Image : picture-alliance/robertharding/C. Kober

"Le PIB du pays a plus que doublé entre 2009 et 2017. Par conséquent, la masse monétaire aussi a doublé", explique Sidi Mohamed Ould Dhaker, Directeur du centre de pilotage stratégique de la BCM. "Cette augmentation de la masse monétaire, conjuguée aux perspectives économiques, va contribuer à accentuer la pression sur la masse monétaire et la liquidité. La BCM a la responsabilité de la gestion et l'entretien de cette monnaie."

Autre raison invoquée par la BCM, la réduction des risques de falsification. Les anciens billets se dégradaient vite et  leurs émissions et entretien coutaient 1,5 milliards d'ouguiyas par an. Les nouveaux billets en polymère semblent plus surs.

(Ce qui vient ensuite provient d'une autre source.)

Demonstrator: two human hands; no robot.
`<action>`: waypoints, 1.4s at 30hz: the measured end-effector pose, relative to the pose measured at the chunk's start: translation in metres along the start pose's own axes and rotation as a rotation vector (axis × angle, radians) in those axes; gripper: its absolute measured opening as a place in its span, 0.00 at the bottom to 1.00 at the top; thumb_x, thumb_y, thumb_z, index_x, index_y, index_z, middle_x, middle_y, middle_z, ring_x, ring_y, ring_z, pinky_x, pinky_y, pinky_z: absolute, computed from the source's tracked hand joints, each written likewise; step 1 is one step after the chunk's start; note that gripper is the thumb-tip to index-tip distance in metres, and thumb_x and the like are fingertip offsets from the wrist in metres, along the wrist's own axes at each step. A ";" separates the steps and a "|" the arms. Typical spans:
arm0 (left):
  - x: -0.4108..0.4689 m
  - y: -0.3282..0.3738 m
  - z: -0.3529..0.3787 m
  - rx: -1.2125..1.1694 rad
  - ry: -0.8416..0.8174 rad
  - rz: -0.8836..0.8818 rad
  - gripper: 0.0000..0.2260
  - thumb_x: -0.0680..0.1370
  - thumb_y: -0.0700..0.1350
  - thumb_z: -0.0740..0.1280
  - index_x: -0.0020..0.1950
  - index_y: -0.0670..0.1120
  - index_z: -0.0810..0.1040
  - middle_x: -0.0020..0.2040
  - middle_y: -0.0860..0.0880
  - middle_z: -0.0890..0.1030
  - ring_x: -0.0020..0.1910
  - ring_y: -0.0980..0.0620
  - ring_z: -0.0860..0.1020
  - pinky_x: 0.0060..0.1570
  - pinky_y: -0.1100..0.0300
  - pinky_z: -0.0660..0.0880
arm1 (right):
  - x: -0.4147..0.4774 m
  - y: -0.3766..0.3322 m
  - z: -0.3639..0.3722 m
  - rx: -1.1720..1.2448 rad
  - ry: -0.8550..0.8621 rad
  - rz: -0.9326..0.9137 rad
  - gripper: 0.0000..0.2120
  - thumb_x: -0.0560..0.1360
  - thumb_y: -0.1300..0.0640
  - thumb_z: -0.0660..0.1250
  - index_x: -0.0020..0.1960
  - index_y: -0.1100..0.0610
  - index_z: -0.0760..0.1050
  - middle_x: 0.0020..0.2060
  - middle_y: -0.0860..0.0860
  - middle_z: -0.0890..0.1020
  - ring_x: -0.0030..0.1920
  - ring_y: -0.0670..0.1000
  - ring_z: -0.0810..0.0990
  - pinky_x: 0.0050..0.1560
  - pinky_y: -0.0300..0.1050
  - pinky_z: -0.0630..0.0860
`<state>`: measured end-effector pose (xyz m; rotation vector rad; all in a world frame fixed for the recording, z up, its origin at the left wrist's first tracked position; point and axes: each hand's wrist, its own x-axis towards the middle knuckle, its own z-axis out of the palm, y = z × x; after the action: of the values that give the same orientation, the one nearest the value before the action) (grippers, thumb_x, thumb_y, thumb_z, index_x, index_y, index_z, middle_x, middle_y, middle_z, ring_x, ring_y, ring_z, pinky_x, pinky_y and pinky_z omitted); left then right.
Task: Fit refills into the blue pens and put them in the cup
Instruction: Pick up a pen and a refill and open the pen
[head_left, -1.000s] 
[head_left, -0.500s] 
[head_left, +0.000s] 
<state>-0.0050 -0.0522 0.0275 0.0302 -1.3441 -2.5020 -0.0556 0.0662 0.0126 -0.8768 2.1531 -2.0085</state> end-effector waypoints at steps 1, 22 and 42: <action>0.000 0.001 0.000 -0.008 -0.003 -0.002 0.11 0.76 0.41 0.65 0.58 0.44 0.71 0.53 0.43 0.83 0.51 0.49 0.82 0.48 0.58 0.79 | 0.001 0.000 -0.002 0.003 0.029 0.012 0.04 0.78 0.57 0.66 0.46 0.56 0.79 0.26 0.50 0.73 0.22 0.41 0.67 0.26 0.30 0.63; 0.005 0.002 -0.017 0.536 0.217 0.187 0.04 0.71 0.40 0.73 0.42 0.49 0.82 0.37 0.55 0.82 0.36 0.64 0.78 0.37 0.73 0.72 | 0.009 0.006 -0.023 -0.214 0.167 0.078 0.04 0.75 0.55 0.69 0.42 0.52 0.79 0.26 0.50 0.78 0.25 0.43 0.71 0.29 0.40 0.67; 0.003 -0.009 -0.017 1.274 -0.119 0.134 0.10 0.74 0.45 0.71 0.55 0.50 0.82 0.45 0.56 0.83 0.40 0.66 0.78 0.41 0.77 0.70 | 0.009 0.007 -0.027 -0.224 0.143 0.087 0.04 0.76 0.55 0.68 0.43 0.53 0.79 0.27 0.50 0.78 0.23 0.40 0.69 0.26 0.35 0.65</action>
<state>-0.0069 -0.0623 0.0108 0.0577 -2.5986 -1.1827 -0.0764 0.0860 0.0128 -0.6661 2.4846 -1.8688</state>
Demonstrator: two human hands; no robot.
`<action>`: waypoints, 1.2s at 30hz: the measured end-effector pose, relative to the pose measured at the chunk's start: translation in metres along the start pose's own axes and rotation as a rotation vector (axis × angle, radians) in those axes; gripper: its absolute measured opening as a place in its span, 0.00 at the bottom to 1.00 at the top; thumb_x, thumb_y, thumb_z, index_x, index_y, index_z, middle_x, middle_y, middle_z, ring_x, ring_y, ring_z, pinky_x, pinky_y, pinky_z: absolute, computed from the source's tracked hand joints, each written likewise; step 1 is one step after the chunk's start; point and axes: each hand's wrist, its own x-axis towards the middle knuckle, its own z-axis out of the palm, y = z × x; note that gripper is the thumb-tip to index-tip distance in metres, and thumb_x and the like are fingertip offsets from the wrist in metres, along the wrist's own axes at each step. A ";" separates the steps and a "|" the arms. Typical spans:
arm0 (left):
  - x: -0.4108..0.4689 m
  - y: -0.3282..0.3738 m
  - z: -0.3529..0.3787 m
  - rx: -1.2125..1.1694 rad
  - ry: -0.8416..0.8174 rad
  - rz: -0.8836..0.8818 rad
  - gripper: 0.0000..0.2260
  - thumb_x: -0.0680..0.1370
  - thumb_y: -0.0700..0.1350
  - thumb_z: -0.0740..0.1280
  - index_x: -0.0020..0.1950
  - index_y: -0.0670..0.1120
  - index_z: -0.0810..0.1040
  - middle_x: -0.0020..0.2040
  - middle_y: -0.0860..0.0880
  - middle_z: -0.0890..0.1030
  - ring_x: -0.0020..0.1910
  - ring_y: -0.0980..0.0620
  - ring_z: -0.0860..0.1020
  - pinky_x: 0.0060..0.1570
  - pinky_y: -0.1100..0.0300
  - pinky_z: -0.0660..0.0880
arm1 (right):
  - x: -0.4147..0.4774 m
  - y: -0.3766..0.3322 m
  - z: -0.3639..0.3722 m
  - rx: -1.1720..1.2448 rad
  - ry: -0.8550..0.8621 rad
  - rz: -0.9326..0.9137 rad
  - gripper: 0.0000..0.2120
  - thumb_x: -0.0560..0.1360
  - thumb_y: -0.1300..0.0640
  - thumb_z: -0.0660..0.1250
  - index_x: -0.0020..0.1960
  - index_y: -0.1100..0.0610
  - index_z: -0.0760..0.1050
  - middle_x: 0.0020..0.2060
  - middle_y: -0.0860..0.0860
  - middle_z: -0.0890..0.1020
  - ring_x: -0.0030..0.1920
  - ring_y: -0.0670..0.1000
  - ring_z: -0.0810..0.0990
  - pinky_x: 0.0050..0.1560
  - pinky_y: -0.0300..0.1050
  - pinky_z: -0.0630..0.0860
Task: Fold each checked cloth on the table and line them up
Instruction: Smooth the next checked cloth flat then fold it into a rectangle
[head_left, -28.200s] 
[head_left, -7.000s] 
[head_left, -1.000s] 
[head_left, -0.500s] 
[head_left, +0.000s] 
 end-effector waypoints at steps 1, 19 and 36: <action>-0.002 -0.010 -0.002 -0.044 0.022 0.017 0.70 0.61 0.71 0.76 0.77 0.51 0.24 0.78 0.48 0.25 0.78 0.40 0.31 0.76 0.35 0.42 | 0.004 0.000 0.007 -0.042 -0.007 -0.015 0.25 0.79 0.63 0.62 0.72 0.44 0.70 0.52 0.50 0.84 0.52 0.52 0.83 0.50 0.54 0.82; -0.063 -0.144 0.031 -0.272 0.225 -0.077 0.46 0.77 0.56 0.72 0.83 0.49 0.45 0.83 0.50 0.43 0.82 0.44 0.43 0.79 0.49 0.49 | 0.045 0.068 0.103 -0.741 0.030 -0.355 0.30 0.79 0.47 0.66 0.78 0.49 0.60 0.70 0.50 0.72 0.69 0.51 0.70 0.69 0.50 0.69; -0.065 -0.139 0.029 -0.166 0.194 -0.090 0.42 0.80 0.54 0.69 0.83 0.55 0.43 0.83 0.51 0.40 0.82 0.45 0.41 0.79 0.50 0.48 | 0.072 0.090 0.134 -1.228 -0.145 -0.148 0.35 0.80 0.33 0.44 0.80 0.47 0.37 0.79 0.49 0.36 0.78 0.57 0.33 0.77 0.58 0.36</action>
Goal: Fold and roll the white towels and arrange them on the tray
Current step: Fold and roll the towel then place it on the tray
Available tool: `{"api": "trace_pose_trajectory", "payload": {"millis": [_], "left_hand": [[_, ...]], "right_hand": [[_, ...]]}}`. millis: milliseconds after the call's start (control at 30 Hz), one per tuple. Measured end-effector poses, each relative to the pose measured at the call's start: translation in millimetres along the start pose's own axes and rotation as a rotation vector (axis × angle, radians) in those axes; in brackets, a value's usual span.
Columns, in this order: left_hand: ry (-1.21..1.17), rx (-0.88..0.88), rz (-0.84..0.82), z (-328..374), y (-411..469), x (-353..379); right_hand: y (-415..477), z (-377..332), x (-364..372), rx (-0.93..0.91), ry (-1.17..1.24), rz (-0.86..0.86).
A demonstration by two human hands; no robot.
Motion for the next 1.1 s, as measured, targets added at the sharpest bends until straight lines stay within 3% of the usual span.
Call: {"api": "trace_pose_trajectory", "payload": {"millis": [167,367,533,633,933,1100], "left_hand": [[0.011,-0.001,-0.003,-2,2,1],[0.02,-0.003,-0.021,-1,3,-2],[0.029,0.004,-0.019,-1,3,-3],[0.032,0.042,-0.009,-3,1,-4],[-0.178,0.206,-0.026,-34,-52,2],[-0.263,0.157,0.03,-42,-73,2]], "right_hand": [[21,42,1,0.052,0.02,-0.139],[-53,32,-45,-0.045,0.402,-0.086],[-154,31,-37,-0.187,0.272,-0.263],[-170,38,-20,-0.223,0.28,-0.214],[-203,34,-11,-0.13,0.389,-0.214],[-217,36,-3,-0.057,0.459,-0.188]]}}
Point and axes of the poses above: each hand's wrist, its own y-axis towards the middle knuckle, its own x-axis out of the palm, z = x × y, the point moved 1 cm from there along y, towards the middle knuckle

Mais derrière cette reforme, y a-t-il une dévaluation cachée ? Pas du tout répond Isselmou Ould Mohamed, ancien ministre et professeur d'économie à l'ENA (école nationale d'Administration) : "Depuis quelques temps, il y a un dérapage constaté sur le marché de change entre l'ouguiya par rapport a l'euro et au dollar. Ça s'explique par d'autres considérations qui ne sont pas liées au changement de base de la monnaie", explique-t-il.

Les raisons de la hausse des prix

Image : Getty Images/AFP/I. Sanogo

Le cours de change officielle de l'ouguiya par rapport au dollar américain et a l'Euro n'a guère changé. Mais, les consommateurs mauritaniens ont constaté une hausse des prix de certaines denrées. "Les spaghettis, par exemple, coûtaient 3000 ouguiyas pour 10 kilos, actuellement c'est 4000, le riz thaïlandais coûte maintenant 16 000 avant c'était 14 000", montre Awah El Yedali de l'association mauritanienne pour la protection des consommateurs et l'environnement. 

Pour Awwah El Yedali, les commerçants ont profité de la transition entre nouvelle et l'ancienne ouguiya pour augmenter les prix. Mais pour lui les raisons profondes de la hausse sont ailleurs : "Le monopole des importateurs est une cause de la hausse des prix". 

Issemou Ould Mohamed cite pour sa part la faiblesse de la concurrence : "Le système commercial n'est pas concurrentiel. Dans un système concurrentiel ça se règle par la pression de l'offre et de la demande. Ici la plupart des produits sont importés par des oligopoles ou monopoles qui peuvent influencer le marche et sont en position de force par rapport aux pauvres consommateurs". 

Autres raison de la hausse continue des prix : la Mauritanie importe l'essentiel de ses besoins, environ 90%. Dans cinq mois, l'ancienne ouguiya disparaitra totalement du marché mauritanien. En sera-t-il de même de la hausse des prix ? "Pas sûr", répondent les consommateurs.